Eso se presta a varias respuestas. Podría haberle dicho que estaba allí, calladita, maldiciendo a mi marido por haberme llevado a ese plomazo, pero opté por algo menos filosófico.

– Soy novelista.

– ¡Vaya! ¡Qué interesante! Cuando yo me jubile voy a escribir una novela -me dijo.

– ¡No me diga! ¿Y cuál es su trabajo ahora?

Soy dentista. -Y me pasó su tarjeta.

– Cuando yo me jubile voy a arrancar muelas -le contesté.

Cualquiera diría que escribir novelas es como plantar geranios.

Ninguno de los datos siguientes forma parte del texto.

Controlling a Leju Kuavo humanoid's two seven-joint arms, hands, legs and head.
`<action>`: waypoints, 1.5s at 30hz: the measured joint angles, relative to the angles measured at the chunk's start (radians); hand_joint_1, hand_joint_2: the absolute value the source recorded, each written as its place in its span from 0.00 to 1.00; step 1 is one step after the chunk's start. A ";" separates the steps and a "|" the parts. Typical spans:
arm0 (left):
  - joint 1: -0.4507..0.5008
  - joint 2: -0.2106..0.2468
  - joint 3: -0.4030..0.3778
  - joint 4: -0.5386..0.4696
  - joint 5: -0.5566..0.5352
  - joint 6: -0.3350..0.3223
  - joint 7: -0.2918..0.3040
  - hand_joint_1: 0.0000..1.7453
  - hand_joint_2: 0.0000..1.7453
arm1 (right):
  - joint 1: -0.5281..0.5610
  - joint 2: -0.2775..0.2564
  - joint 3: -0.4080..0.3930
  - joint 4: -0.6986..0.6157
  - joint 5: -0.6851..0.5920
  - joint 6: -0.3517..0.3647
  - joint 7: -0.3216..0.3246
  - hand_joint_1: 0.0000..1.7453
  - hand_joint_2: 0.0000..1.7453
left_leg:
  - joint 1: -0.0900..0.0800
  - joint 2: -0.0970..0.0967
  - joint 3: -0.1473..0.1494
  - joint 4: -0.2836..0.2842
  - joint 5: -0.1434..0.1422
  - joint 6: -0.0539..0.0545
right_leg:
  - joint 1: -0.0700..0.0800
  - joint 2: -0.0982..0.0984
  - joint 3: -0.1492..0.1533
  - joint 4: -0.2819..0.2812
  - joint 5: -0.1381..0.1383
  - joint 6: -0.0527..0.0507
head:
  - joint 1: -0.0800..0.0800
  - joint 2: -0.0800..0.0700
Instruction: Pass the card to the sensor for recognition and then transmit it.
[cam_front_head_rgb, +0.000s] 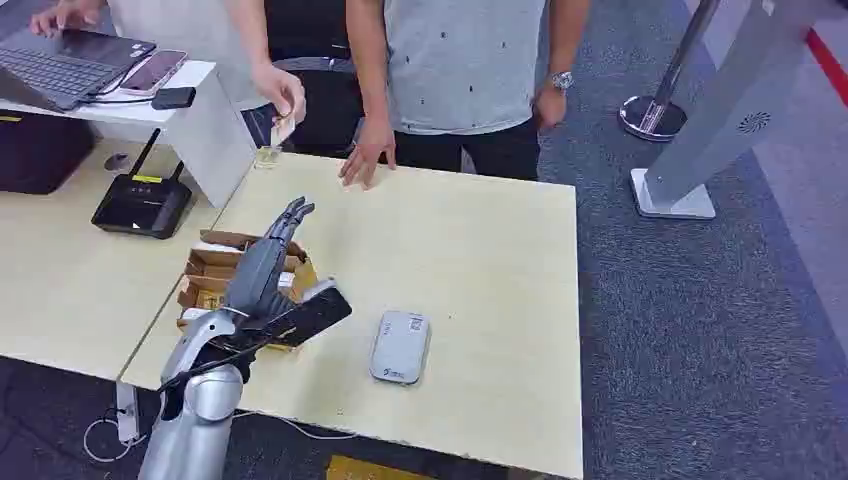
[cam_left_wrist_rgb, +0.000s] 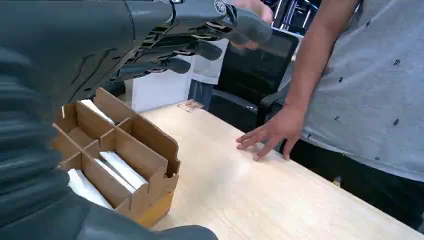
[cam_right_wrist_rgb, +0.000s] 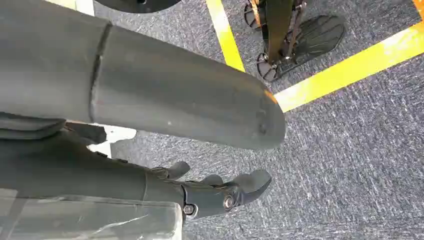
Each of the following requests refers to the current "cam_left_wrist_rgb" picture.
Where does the person's hand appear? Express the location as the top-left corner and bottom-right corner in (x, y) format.
(235, 105), (306, 163)
(230, 0), (275, 51)

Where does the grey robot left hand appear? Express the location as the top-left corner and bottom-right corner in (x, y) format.
(0, 0), (274, 240)

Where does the black office chair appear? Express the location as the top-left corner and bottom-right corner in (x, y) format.
(207, 28), (301, 134)

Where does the white card stack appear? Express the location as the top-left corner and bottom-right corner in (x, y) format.
(67, 168), (115, 211)
(93, 158), (137, 195)
(80, 99), (116, 125)
(99, 150), (149, 190)

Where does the person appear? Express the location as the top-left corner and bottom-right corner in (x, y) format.
(279, 0), (424, 234)
(188, 39), (230, 111)

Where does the ribbed grey left arm sleeve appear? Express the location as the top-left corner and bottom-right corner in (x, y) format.
(0, 46), (84, 231)

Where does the white cabinet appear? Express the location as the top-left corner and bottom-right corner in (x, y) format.
(131, 55), (196, 114)

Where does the brown wooden card box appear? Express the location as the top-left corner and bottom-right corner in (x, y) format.
(51, 87), (181, 229)

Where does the metal frame rack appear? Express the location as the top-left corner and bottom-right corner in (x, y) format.
(269, 0), (324, 36)

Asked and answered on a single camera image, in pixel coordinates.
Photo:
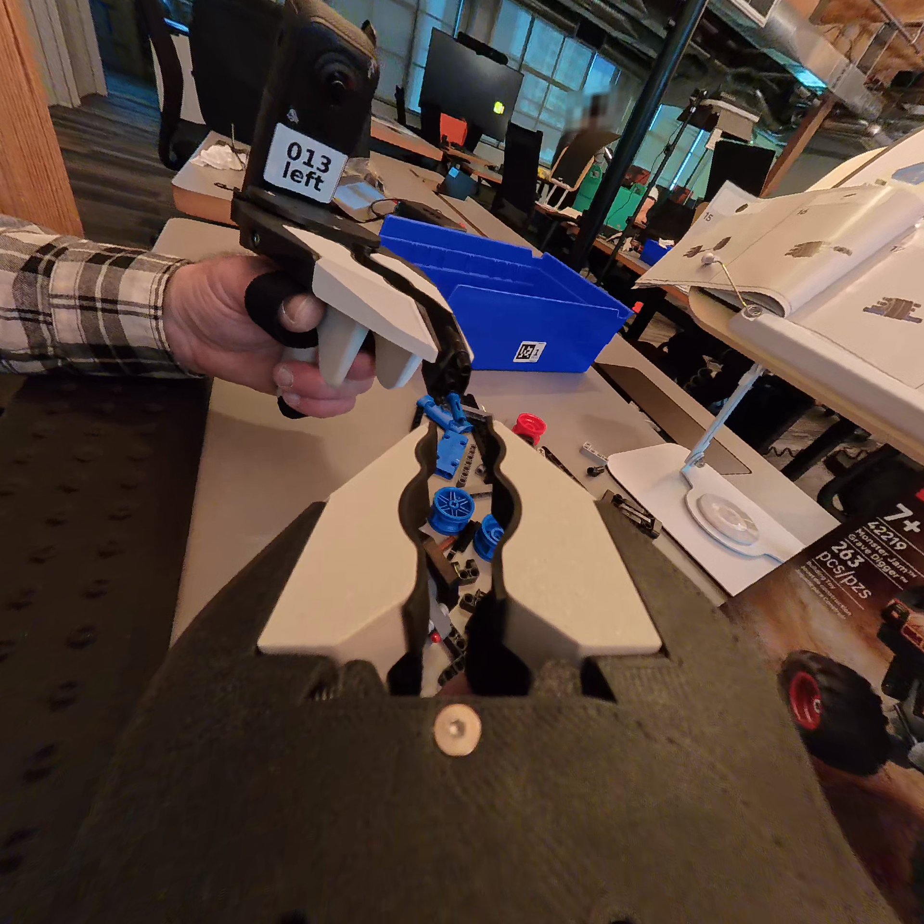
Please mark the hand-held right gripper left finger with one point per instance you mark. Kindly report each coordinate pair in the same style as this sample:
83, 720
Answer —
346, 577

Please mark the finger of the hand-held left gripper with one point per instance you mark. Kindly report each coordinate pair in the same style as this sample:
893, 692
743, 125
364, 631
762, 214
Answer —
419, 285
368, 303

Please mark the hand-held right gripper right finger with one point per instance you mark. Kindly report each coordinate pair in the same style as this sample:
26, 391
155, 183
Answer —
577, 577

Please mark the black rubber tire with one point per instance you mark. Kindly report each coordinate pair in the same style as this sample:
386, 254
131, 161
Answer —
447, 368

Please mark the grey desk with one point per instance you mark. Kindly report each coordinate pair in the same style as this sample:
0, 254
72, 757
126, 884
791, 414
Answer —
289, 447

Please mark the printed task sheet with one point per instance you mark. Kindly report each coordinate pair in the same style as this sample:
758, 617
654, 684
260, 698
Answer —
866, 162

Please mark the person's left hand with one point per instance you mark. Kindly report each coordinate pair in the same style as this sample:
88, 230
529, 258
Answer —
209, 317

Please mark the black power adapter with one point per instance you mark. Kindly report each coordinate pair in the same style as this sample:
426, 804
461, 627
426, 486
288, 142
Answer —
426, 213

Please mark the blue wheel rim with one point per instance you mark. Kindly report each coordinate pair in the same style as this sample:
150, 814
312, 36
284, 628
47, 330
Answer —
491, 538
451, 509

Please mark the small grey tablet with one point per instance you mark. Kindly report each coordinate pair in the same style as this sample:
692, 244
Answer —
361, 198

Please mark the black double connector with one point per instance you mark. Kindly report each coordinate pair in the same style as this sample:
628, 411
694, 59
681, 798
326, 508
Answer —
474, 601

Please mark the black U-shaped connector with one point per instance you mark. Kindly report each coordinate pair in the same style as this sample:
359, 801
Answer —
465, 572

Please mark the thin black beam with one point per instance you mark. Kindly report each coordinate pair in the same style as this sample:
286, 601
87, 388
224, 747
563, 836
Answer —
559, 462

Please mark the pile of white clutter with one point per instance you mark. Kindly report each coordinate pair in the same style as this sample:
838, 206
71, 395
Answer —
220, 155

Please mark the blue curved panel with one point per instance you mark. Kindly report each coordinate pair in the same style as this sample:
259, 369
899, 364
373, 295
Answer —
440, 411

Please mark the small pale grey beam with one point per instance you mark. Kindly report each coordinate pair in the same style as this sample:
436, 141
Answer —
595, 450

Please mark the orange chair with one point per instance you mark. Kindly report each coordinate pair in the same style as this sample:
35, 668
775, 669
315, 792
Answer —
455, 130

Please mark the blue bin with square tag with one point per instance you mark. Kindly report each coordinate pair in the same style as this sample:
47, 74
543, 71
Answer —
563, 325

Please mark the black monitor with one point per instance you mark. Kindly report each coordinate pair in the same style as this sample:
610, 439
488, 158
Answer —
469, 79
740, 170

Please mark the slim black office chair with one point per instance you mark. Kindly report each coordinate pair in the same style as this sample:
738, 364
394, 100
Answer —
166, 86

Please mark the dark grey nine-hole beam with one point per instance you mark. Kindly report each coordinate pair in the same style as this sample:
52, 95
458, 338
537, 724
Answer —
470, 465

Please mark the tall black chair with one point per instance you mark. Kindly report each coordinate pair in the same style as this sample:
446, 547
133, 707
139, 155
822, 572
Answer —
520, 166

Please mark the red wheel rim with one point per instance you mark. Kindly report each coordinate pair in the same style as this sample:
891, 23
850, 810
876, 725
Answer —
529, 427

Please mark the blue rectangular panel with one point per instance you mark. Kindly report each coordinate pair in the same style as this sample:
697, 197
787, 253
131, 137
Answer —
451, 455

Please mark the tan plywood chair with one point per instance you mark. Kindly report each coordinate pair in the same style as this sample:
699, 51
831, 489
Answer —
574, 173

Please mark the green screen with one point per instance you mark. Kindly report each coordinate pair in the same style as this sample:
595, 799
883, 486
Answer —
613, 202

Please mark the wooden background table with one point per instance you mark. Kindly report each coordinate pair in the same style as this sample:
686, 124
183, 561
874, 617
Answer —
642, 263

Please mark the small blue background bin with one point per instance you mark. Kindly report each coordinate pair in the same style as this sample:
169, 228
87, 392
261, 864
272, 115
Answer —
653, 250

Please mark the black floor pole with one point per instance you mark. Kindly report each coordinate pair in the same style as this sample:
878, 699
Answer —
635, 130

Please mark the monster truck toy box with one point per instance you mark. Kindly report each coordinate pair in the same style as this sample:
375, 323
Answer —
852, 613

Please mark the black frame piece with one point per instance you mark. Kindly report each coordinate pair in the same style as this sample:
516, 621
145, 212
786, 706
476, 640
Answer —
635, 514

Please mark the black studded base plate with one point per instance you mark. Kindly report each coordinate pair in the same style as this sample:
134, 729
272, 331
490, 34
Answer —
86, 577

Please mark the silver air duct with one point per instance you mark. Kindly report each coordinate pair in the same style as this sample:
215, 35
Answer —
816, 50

Paso diez horas al día clavada en una silla dando vueltas a las frases una y mil veces para poder contar algo en la forma más efectiva posible. Sufro con los temas, me involucro a fondo con los personajes, investigo, estudio, corrijo, edito, reviso traducciones y además ando por el mundo promoviendo mis libros con la tenacidad de un vendedor ambulante.

En el coche, de vuelta a casa, cruzando el magnífico puente del Golden Gate, iluminado por la luna clara, le comenté a Willie, riéndome como una hiena, lo que me había dicho aquel dentista; pero mi marido no le vio la gracia.

– Yo no pienso esperar a jubilarme. Pronto empezaré a escribir mi propia novela -me anunció.

– ¡Jesús! ¡Hay que ver la petulancia de cierta gente! ¿Y se puede saber de qué va a tratar tu novelita? -le pregunté.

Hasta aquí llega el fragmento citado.